Article in English | EMBASE | ID: covidwho-1995850
ABSTRACT
CASE Patient is a 63 y/o F with PMH of relapsed AML on treatment with Gilteritinib, Meniere's Disease, asthma, GERD, PRA positive, CKD Stage 3. She was on cycle 1 day + 20 of Gilteritinib when she presented with a neutropenic fever of 101.9. She reported congestion and headache. She was pan cultured and started on empiric Cefepime. Her blood cultures, COVID test and CXR were all negative for sources of infection. Eventually, Cefepime was stopped, and she was transited to PO Cefdinir and Cipro but redeveloped fevers and a maculopapular rash. Repeat pan-cultures were negative. Antibiotics were broadened to Merrem, Linezolid and Cresemba and her fevers improved. However, the rash continued to worsen. There was concern that nodular rash was secondary to infection or possible drug reaction from her antibiotics.

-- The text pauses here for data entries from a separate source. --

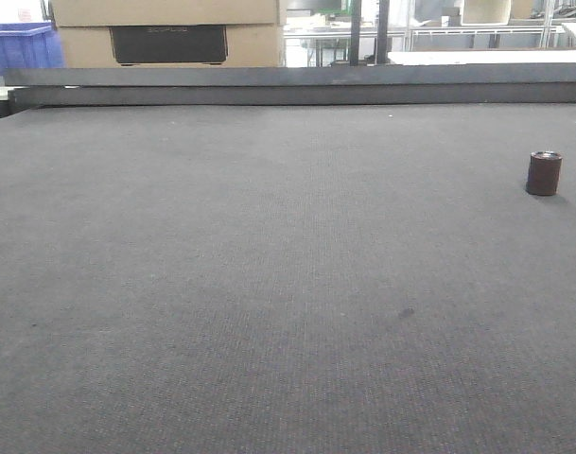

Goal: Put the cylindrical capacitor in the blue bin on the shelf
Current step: 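Lower both open grippers toward the orange and maroon capacitors, then close the right gripper on the maroon capacitor and lift it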

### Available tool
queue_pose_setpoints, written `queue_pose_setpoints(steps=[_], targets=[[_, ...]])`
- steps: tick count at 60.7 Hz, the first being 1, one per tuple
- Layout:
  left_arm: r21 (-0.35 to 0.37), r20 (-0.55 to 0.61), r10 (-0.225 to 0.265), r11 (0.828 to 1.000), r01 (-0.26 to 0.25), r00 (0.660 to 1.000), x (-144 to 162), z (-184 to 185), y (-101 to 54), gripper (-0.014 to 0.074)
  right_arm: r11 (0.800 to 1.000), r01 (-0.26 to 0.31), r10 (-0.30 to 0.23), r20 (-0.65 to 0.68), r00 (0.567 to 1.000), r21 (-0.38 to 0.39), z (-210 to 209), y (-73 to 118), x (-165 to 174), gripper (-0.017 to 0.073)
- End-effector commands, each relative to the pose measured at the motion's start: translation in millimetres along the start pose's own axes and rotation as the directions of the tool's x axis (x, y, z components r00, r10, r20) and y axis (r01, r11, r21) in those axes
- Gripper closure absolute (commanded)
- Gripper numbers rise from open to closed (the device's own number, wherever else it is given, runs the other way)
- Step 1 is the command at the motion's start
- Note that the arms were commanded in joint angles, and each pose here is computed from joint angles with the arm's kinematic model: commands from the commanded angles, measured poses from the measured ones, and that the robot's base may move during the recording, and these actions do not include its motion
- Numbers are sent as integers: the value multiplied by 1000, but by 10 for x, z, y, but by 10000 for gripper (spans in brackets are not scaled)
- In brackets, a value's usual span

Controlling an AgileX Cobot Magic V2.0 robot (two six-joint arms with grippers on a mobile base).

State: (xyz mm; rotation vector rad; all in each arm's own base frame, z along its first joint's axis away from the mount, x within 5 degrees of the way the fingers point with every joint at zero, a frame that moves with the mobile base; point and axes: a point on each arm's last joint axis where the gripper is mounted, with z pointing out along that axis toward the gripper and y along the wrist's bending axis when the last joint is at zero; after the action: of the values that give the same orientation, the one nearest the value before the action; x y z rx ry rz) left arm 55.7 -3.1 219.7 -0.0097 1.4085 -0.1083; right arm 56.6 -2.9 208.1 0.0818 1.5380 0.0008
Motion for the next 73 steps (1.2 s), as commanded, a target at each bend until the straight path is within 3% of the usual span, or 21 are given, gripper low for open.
queue_pose_setpoints(steps=[1,5,10,19,27,33,40,47,52,62,73], targets=[[7,83,-36,999,36,996,-80,-7,-2,704,1000,12,-13,117,993,6,-8,-3,-105,721],[7,95,-36,999,36,995,-91,-8,-1,704,1000,12,-13,176,984,7,-16,-3,-159,721],[15,132,-35,999,33,991,-351,-25,-24,704,1000,8,-9,242,970,4,-57,8,-376,721],[2,91,95,995,-96,991,-992,-43,-71,704,1000,11,-8,303,953,-10,-280,55,-1028,721],[-10,-17,111,994,-111,994,-1388,57,-87,661,1000,13,-9,237,972,-17,-283,87,-1461,709],[-12,-97,110,994,-111,989,-1556,195,-95,518,1000,13,-9,223,975,-19,-164,103,-1755,587],[-13,-178,108,994,-112,978,-1624,331,-97,302,1000,12,-9,168,986,-16,86,111,-1923,322],[-6,-184,108,994,-111,977,-1626,366,-103,127,1000,11,-9,99,995,-18,331,114,-1926,97],[8,-184,108,994,-109,977,-1626,366,-112,41,1000,18,-18,28,999,-15,548,112,-1852,4],[27,-183,107,994,-104,977,-1625,366,-125,-8,1000,17,-18,-125,992,-8,967,98,-1599,-9],[34,-183,107,994,-103,977,-1624,366,-129,-8,1000,19,-23,-191,981,-20,1368,108,-1019,-9]])
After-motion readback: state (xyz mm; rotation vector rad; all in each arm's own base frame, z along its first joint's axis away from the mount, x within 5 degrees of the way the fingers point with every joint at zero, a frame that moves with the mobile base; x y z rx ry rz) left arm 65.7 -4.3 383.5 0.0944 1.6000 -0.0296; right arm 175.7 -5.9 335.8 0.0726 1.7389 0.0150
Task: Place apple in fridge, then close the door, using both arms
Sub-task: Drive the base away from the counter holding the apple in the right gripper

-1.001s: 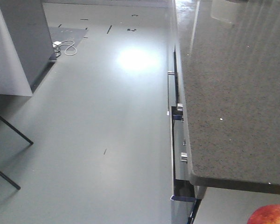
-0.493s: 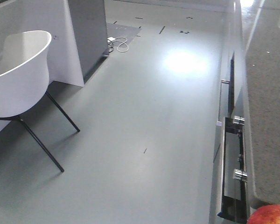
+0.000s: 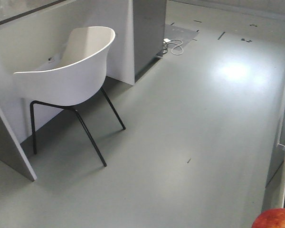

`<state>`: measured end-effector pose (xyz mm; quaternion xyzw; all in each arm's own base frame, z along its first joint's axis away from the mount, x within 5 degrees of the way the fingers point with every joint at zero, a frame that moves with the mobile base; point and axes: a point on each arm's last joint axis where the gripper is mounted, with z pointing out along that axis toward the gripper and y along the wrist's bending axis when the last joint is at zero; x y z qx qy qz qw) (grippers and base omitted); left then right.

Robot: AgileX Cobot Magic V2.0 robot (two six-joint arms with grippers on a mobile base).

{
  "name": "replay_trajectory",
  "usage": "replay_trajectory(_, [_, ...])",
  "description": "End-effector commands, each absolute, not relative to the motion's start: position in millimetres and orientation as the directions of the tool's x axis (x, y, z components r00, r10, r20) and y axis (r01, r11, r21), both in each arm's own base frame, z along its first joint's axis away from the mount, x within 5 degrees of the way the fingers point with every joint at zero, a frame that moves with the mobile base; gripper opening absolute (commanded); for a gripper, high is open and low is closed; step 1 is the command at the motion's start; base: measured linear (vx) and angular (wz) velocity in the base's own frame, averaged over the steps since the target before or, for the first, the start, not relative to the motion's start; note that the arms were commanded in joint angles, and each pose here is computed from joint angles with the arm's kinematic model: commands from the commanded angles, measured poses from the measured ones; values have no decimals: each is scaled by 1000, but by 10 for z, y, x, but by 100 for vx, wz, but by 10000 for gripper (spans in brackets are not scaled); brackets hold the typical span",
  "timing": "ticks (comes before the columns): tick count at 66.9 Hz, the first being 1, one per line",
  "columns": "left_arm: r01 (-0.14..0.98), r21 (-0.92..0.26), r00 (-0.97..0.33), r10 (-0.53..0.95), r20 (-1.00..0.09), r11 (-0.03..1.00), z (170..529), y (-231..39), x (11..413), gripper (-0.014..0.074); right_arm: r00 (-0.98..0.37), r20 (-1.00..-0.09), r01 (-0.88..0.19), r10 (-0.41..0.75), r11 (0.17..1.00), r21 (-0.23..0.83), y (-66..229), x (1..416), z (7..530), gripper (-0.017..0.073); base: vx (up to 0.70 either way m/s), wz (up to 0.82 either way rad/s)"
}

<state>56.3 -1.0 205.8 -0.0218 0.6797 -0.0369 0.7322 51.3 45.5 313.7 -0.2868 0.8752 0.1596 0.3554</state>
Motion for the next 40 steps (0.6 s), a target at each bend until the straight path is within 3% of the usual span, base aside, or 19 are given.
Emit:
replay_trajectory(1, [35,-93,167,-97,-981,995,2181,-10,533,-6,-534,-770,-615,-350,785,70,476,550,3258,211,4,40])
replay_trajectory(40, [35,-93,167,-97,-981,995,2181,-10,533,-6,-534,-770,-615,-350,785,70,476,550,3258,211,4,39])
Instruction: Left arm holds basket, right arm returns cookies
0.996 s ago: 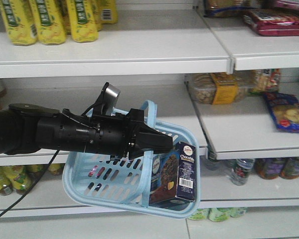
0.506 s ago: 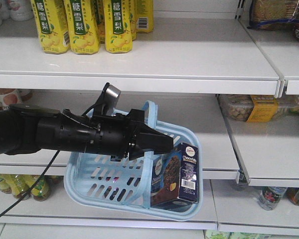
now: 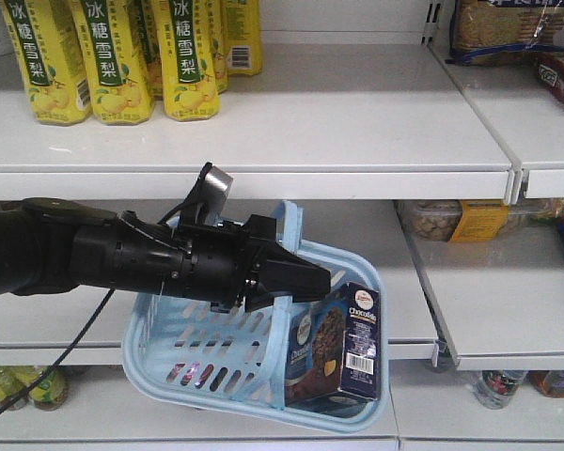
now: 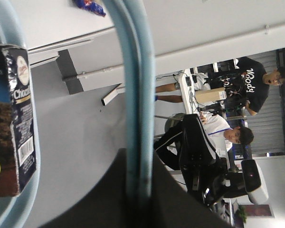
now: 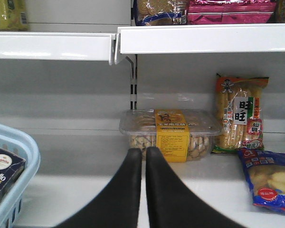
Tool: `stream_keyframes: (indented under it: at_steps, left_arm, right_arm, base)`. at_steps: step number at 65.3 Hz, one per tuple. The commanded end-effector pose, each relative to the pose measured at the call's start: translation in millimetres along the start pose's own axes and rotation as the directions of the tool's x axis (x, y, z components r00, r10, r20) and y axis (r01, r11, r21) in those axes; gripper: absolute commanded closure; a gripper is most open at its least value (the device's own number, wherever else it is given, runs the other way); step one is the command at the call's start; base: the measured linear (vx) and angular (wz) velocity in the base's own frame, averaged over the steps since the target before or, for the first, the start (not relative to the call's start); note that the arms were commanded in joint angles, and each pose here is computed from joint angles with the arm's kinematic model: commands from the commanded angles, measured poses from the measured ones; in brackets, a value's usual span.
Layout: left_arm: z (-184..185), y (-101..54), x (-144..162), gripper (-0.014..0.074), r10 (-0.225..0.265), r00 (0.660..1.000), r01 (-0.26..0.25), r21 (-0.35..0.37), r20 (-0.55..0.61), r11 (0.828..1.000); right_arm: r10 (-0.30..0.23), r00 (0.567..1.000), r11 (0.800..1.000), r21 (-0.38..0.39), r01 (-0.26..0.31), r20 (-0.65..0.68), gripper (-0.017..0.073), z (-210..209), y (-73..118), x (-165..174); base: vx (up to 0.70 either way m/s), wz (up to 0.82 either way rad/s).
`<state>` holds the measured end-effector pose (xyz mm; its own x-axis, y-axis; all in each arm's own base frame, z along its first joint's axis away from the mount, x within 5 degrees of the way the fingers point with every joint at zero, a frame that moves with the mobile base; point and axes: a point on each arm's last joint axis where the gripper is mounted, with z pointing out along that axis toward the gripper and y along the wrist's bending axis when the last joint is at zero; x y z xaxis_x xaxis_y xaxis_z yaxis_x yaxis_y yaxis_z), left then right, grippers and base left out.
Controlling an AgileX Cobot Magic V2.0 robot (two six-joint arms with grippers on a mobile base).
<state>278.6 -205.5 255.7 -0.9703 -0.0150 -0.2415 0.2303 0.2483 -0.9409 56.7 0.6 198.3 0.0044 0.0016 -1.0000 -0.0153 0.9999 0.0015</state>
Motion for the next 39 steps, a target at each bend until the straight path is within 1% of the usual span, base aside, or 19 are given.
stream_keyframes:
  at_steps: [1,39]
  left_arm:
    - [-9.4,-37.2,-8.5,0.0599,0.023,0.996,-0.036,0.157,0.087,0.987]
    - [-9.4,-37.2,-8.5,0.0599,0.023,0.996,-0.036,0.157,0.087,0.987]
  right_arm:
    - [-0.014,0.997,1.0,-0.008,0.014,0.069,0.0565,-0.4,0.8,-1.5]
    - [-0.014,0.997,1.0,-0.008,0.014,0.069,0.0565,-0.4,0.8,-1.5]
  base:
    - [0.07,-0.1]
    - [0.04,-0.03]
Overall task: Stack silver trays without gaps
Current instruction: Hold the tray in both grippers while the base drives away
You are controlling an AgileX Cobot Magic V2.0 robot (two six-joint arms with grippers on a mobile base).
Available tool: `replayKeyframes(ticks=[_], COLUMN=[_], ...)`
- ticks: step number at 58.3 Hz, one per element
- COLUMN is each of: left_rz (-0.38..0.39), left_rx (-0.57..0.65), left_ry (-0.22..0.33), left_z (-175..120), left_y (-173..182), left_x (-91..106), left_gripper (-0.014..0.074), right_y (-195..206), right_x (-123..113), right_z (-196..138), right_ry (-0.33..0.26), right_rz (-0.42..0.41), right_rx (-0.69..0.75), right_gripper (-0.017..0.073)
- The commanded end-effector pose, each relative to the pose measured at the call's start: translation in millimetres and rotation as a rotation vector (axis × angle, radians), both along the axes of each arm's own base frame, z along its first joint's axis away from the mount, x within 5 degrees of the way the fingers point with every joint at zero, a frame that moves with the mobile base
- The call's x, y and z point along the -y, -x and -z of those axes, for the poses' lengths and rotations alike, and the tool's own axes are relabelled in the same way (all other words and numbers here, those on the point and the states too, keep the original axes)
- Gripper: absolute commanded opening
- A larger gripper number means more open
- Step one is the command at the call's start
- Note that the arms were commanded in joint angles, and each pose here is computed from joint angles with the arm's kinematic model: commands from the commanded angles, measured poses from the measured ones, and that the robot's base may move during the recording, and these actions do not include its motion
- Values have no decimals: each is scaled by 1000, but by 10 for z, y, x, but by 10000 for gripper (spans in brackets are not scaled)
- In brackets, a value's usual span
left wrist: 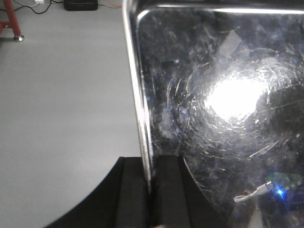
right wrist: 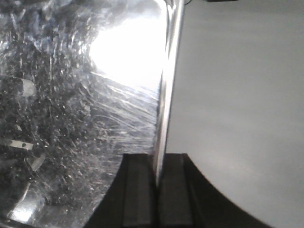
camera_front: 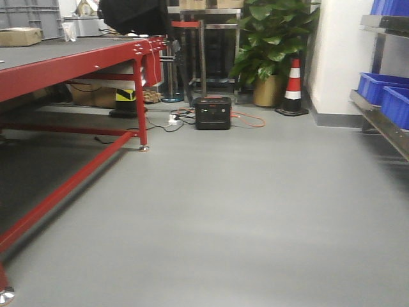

Her rash showed no improvement with Benadryl or withholding drugs. She underwent skin punch biopsy before discharge. Biopsy showed florid superficial inflammation with benign ulcer that was highly suggestive of Sweet Syndrome given history of AML. IMPACT/

DISCUSSION:

Sweet syndrome (SS), or acute febrile neutrophilic dermatosis is a rare inflammatory condition characterized by painful cutaneous nodules and neutrophilic infiltrate in the dermis, in the absence of vasculitis. This syndrome is associated with malignancies with AML and MDS being the most reported. Malignancy associated Sweet Syndrome accounts for 15-20% of cases of SS. The atypical production of both pro-inflammatory cytokines (IL - 6, TNF - alpha) and signaling molecules demonstrated in AML is suspected to affect neutrophil function leasing to dermal clumping of the mature neutrophils. In our patient the fever presented prior to the rash with sudden onset of nodular as it has been commonly reported in literature review. Glucocorticoids, either topical or systemic, together with antibiotics and wound care, represent the mainstays of SS therapy. The rash heals without scarring if no ulcerations are present. The signs and symptoms of Sweet syndrome can mimic infection and be treated inaccurately, thus, it is important to make a correct diagnosis. Our patient's tissue cultures were negative for microorganisms. She was started on glucocorticoid with good response in regards to her rash but did have some scars and hyperpigmentation. Unfortunately due to her aggressive AML and complications patient elected to go to Hospice.

CONCLUSION:

When SS is established, the physician should keep a high index of suspicion to search underlying malignancies. Sweet Syndrome generally responds promptly to treatment with glucocorticoid.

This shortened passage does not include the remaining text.